### ABOUT THIS EXERCISE
Write the listing out again word for word, leaving each picture behind.

### SOURCE DATA
Content starts

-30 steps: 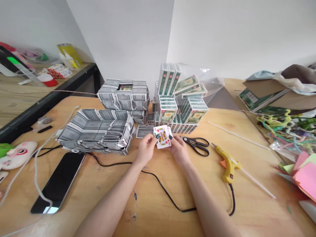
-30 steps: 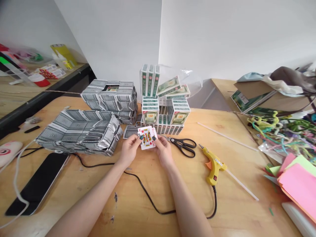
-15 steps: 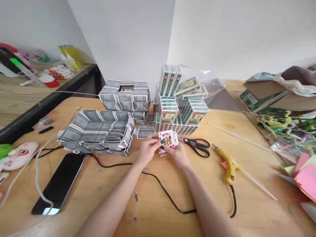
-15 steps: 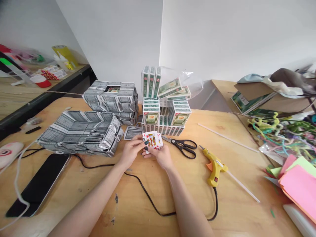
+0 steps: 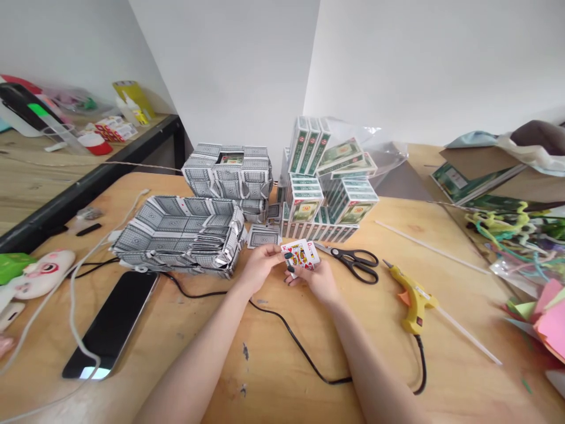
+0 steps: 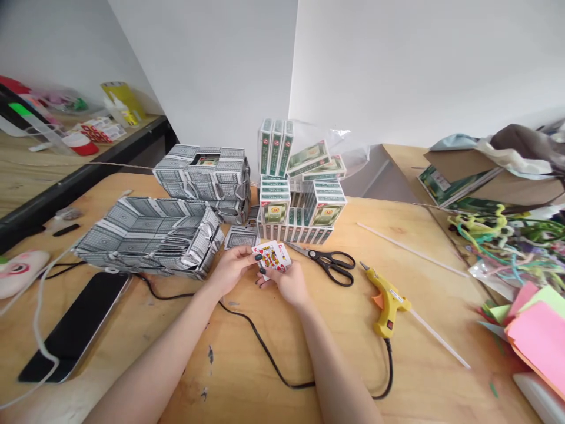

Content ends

### EXERCISE RESPONSE
-30 steps: 
-30 steps: 
-15 steps: 
-15 steps: 
+0 steps: 
+0 steps: 

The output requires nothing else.